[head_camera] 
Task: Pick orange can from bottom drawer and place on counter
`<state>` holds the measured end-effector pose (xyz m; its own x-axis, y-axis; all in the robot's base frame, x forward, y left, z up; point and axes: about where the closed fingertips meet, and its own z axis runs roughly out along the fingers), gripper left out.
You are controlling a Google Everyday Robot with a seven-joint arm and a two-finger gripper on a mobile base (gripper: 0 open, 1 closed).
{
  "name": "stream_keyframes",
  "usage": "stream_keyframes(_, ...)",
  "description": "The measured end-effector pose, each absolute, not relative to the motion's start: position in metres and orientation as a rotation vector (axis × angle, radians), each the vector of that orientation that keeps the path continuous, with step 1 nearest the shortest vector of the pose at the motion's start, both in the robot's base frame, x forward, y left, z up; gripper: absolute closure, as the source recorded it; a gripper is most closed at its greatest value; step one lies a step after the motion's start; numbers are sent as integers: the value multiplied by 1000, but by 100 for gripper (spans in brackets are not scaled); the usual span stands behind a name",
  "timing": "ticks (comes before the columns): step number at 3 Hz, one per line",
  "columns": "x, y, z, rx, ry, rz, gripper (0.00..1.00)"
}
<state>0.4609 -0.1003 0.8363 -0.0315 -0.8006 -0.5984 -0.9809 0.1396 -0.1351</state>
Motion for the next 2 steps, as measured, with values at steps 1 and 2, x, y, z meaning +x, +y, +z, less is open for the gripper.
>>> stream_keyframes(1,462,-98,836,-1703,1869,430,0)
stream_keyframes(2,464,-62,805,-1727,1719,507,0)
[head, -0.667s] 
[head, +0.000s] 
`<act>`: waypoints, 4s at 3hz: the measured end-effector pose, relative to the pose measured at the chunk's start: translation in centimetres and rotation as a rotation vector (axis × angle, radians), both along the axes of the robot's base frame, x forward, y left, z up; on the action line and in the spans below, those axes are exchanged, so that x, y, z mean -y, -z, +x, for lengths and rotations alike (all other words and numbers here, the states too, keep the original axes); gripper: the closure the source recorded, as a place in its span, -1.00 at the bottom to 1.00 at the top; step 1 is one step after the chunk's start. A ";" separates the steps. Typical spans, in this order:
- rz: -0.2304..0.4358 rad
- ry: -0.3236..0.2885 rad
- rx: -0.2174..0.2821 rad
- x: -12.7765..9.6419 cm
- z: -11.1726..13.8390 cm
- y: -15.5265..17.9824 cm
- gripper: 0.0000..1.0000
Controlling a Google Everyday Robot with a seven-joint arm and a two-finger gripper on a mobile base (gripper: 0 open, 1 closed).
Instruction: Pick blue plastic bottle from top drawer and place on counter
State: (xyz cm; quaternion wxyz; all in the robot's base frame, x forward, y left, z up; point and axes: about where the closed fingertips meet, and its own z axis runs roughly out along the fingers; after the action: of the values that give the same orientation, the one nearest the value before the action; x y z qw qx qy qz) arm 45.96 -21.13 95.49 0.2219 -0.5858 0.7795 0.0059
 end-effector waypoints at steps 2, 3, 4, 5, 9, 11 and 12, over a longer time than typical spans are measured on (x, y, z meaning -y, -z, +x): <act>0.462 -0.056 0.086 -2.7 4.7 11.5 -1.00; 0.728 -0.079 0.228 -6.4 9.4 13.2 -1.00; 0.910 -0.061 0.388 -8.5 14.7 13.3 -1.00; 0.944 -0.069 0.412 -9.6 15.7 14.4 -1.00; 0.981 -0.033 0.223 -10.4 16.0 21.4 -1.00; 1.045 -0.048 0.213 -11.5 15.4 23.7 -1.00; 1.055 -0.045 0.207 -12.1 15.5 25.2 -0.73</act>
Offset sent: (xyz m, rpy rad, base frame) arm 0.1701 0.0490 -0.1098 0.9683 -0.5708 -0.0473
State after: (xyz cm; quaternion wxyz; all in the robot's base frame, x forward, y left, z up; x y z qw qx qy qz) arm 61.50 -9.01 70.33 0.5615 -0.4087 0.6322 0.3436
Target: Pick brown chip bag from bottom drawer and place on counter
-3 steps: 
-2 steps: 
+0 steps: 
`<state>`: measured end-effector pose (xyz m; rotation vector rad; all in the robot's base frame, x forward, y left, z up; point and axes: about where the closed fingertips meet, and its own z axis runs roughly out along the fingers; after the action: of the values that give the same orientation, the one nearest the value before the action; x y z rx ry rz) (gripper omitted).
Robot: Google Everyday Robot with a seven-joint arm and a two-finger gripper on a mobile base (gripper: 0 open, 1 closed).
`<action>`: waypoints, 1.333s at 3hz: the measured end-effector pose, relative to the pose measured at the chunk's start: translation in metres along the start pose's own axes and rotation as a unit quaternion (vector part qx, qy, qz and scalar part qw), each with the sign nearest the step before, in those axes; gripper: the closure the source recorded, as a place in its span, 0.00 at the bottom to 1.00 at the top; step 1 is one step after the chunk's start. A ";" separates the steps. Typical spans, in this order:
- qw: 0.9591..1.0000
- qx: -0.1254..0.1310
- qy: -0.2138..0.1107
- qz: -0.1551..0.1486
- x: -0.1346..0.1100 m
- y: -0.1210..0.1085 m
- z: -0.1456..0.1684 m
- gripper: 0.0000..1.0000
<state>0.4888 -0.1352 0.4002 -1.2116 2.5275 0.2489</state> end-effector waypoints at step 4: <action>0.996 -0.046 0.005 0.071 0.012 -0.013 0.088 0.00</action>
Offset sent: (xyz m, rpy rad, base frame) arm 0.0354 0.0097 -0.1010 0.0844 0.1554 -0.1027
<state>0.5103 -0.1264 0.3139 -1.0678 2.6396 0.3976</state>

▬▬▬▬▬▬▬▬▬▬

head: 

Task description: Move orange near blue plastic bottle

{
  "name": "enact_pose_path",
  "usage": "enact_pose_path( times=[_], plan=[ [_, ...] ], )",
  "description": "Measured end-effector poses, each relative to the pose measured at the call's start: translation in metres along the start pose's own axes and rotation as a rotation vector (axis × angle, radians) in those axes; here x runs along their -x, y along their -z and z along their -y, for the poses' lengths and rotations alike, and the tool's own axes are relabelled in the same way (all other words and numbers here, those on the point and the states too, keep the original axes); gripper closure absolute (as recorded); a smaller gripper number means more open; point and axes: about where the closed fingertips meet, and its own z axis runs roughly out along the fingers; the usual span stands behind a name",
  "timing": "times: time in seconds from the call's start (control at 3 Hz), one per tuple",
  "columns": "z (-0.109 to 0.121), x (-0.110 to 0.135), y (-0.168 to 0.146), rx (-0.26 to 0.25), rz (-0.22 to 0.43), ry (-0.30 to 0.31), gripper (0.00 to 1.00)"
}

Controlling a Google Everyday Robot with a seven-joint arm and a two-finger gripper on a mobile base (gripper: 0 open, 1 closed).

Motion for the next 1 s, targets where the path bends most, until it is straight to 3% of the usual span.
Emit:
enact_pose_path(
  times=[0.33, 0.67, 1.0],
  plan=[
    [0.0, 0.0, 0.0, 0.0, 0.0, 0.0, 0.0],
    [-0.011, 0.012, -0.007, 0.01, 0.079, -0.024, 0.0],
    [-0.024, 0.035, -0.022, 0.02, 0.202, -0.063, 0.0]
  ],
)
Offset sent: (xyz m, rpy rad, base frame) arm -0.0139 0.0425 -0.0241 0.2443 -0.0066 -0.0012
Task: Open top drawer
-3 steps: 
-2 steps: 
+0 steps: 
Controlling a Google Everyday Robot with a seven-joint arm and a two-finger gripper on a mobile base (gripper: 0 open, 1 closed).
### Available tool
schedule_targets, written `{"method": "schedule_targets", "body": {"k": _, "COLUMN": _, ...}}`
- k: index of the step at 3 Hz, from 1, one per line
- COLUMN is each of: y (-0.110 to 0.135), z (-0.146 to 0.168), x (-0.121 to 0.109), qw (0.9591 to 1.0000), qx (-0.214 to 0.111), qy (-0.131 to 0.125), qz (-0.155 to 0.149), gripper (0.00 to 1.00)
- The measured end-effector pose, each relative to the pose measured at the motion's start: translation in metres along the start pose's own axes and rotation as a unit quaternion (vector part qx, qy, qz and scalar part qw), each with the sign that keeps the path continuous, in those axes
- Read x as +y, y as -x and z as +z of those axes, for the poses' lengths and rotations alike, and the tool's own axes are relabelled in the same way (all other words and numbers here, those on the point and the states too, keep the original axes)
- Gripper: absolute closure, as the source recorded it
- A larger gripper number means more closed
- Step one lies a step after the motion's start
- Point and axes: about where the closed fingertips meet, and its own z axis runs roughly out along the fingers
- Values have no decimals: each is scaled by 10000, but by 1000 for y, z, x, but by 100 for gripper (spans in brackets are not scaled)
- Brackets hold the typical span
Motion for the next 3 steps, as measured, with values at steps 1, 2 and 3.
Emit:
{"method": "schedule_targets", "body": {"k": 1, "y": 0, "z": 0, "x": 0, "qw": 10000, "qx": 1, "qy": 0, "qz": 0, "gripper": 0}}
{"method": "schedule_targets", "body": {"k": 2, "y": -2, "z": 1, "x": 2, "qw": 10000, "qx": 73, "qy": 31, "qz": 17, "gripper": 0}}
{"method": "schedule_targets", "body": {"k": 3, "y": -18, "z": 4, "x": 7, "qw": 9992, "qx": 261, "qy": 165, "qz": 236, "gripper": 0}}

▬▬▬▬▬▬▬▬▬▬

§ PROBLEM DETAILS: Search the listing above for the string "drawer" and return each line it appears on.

§ RESULT OF THIS TASK:
Task: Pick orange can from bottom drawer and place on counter
Instruction: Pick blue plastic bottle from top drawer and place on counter
Target: Pick brown chip bag from bottom drawer and place on counter
Task: Open top drawer

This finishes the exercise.